# Randomness and Reproducibility

As we learned in the beginning of this week, the concept of randomness is a cornerstone for statistical inference when drawing samples from larger populations.

In this tutorial, we are going to cover the following:

* Randomness and its uses in python.

* Utilizing python seeds to reproduce analysis.

* Generating random variables from a probability distribution.
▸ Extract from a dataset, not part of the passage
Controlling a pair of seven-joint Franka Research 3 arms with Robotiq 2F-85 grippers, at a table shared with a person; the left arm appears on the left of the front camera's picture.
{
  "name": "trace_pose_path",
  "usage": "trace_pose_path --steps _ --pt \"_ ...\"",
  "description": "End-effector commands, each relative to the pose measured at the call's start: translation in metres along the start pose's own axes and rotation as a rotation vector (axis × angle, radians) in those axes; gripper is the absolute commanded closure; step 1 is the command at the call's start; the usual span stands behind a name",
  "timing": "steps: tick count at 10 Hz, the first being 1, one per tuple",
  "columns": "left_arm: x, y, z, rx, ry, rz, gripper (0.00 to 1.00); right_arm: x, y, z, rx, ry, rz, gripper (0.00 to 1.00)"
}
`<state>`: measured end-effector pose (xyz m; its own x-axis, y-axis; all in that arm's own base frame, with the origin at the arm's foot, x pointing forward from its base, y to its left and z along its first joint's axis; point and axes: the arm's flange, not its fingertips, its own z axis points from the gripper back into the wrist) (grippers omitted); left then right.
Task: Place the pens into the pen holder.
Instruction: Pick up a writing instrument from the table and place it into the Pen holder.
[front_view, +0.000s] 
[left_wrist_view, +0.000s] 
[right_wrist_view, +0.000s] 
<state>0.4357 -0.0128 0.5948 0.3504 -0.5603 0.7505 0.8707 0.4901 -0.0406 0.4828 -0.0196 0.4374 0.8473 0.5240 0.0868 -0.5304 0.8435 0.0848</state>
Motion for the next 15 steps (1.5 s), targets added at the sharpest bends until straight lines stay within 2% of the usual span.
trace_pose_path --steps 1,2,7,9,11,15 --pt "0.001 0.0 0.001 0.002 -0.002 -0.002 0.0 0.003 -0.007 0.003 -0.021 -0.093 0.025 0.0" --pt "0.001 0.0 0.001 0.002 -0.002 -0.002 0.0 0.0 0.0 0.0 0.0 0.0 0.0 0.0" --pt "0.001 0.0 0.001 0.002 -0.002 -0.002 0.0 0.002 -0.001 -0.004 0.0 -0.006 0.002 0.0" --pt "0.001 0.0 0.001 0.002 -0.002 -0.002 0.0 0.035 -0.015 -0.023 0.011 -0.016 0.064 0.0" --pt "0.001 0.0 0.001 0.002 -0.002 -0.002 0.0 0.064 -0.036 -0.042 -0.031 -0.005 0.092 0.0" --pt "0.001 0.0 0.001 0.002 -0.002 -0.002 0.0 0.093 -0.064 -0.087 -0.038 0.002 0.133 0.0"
* Random sampling from a population.


## What is Randomness?

In the beginning of this week's lectures, we touched on the significance of randomness when it comes to performing statistical inference on population samples.  If we have complete randomness, our estimates of means, proportions, and totals are ubiased.  This means our estimates are equal to the population values on average. 

In Python, we refer to randomness as the ability to generate data, strings, or, more generally, numbers at random.

However, when conducting analysis it is important to consider reproducibility.  If we are creating random data, how can we enable reproducible analysis?

We do this by utilizing pseudo-random number generators (PRNGs).  PRNGs start with a random number, known as the seed, and then use an algorithm to generate a psuedo-random sequence based on it.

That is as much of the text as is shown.